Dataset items
>>>>>
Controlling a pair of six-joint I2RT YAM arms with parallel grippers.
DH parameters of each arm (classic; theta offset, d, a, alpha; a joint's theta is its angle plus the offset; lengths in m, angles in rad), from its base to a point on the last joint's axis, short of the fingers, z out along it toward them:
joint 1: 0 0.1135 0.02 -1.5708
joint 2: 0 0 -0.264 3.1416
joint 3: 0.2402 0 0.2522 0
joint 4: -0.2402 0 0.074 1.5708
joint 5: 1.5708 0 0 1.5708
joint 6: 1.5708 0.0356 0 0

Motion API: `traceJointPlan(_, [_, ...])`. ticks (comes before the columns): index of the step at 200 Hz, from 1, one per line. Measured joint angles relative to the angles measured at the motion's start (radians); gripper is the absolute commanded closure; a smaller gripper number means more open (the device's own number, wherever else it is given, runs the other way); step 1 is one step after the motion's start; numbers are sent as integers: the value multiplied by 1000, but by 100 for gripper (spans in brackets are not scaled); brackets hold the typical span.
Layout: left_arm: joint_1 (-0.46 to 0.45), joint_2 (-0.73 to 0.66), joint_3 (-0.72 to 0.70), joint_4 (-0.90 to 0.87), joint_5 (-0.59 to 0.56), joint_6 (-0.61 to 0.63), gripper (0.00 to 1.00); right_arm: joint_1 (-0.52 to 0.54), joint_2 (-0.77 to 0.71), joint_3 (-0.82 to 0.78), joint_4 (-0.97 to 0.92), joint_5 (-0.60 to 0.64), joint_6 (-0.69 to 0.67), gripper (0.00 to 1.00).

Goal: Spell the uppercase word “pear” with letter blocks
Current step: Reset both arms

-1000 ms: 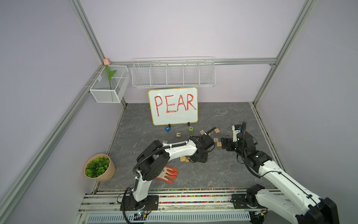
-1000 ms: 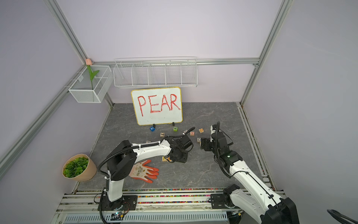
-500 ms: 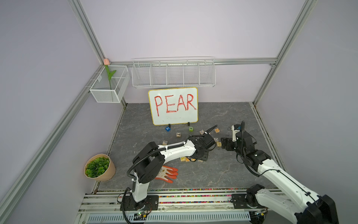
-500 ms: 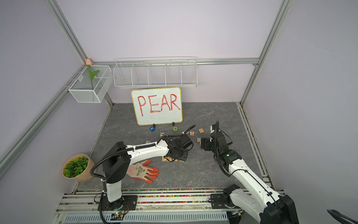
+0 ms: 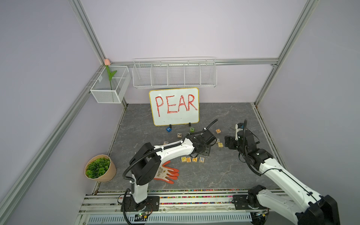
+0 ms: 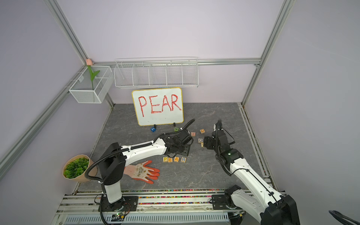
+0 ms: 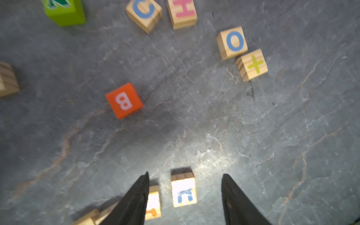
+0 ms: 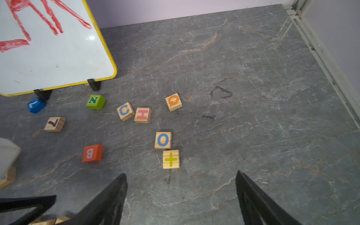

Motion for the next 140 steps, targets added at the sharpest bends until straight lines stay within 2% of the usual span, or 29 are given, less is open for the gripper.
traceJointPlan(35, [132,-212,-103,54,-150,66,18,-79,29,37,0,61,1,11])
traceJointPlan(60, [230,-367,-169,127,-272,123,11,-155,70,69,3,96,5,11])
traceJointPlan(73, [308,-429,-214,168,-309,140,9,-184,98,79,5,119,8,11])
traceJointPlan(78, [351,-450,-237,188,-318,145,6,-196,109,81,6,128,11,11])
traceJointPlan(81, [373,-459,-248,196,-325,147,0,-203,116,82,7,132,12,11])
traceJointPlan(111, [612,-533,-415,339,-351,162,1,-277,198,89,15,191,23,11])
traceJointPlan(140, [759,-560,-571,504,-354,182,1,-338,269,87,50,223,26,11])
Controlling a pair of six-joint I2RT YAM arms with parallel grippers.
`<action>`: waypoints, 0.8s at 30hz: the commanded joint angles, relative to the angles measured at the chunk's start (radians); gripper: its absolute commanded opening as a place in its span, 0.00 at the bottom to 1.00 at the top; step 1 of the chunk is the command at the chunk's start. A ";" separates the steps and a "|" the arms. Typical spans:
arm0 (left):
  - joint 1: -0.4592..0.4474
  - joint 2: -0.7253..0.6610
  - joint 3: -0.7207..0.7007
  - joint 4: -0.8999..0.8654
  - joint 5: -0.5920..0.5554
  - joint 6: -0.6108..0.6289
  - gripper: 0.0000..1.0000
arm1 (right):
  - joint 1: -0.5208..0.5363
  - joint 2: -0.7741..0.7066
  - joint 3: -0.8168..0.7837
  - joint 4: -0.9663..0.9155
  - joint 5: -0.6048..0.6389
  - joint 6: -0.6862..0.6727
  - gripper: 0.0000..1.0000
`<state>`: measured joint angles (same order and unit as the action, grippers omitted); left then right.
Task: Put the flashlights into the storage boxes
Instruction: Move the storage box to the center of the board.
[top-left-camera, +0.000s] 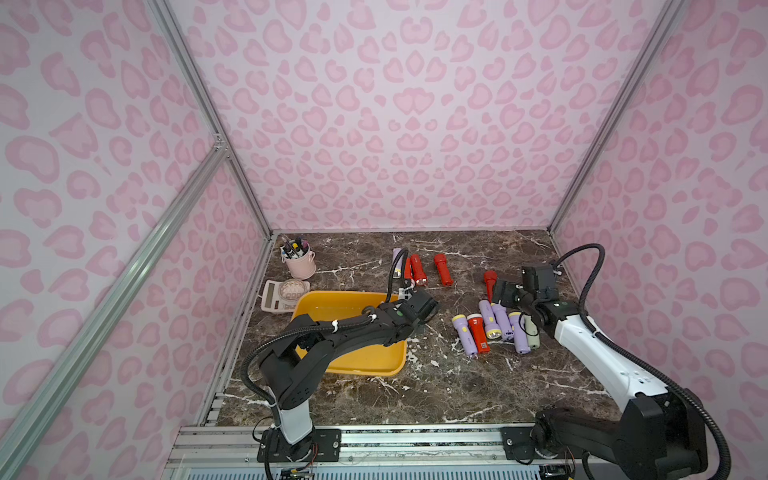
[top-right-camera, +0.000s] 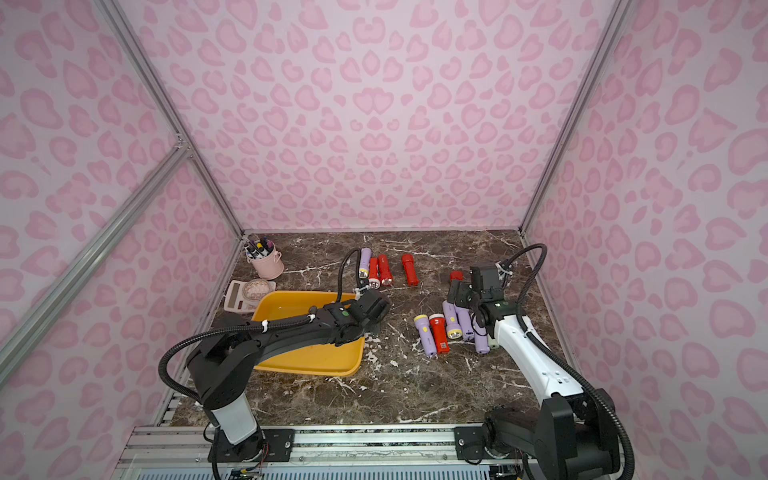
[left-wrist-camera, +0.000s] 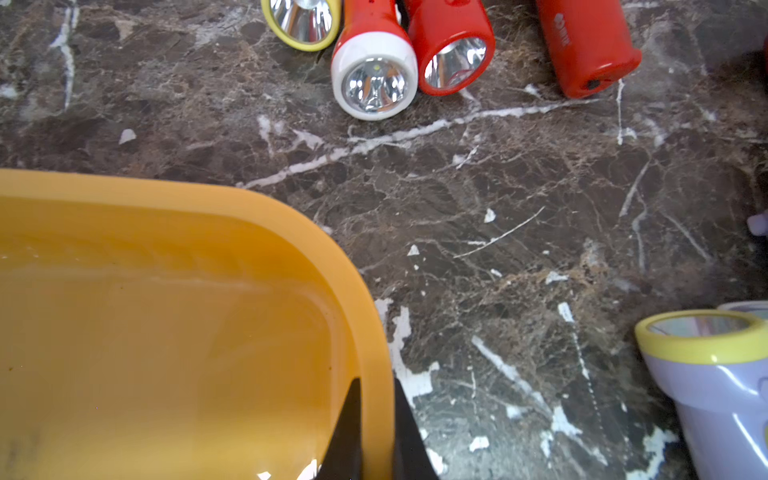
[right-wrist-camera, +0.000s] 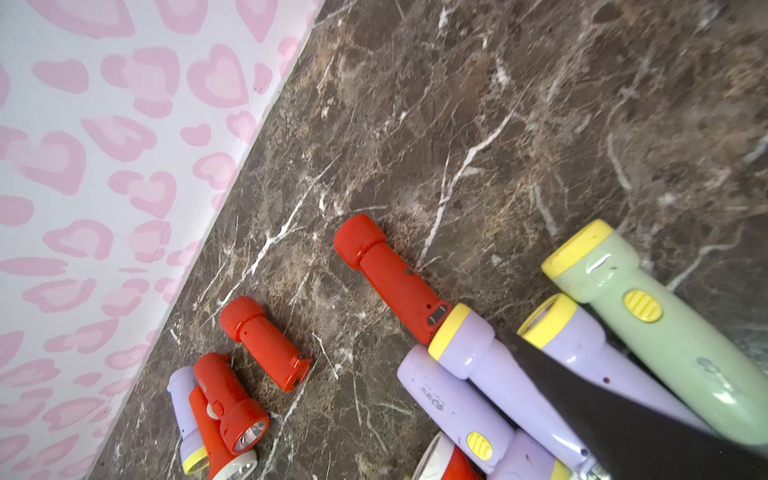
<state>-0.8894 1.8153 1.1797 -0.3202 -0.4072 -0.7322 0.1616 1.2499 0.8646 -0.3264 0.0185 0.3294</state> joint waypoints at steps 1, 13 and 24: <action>0.000 0.038 0.049 0.034 0.076 -0.041 0.04 | -0.003 0.025 0.017 -0.008 -0.029 0.004 0.97; 0.000 -0.008 0.077 0.044 0.126 0.063 0.49 | 0.019 0.177 0.156 -0.072 -0.079 -0.015 0.96; 0.168 -0.430 -0.223 -0.088 -0.092 0.166 0.51 | 0.196 0.403 0.465 -0.227 -0.063 -0.029 0.82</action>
<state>-0.7826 1.4654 1.0302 -0.3416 -0.4049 -0.5941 0.3164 1.6276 1.3003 -0.4839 -0.0414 0.3096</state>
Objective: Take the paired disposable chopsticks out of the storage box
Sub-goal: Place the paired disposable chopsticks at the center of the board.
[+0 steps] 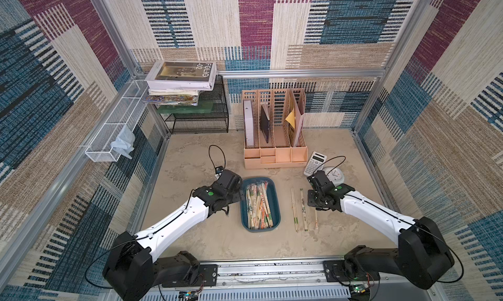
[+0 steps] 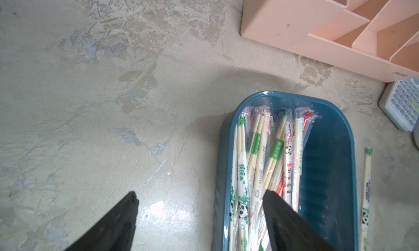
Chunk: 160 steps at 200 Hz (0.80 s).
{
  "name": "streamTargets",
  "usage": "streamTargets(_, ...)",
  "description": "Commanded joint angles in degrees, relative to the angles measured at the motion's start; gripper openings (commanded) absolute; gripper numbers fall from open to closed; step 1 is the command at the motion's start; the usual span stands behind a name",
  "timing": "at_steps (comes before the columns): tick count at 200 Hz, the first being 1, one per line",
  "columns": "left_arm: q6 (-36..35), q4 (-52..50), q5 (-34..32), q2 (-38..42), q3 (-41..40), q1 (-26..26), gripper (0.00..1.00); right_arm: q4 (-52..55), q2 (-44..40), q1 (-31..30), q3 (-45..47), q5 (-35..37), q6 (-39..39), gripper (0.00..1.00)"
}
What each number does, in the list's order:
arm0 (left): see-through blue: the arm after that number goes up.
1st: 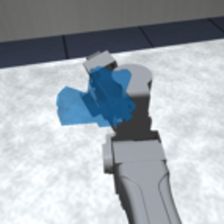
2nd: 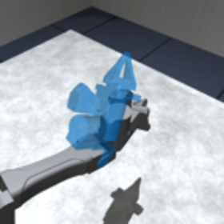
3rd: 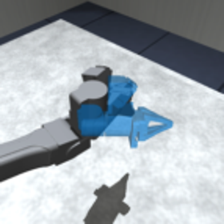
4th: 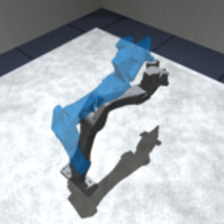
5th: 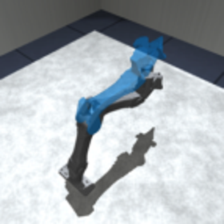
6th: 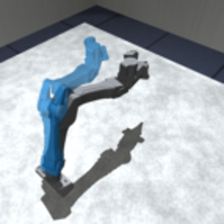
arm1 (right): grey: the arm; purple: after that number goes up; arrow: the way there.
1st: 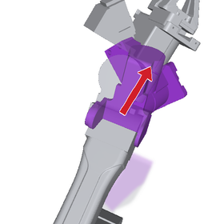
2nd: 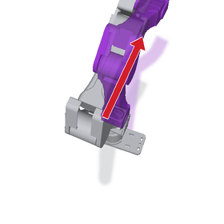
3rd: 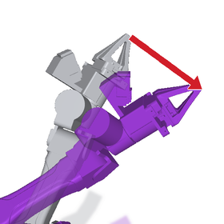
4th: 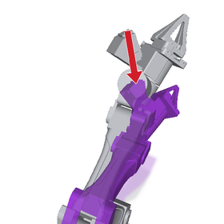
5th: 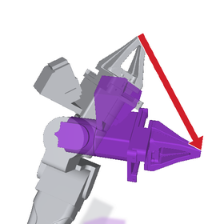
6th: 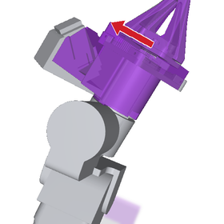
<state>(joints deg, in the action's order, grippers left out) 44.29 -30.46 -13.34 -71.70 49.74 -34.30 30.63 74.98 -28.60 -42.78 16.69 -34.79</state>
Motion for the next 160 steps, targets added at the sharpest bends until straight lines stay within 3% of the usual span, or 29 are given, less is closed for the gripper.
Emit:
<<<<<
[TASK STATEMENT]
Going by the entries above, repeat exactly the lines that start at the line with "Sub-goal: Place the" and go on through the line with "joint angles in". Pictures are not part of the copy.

[EXERCISE RESPONSE]
Sub-goal: Place the paired disposable chopsticks at the center of the board.
[+0 steps] 
[+0 steps] 
Chunk: 160 steps at 200 Hz (0.80 s).
{
  "name": "streamTargets",
  "usage": "streamTargets(_, ...)",
  "description": "Commanded joint angles in degrees, relative to the angles measured at the motion's start; gripper openings (commanded) absolute; gripper numbers fall from open to closed; step 1 is the command at the motion's start; the usual span stands behind a name",

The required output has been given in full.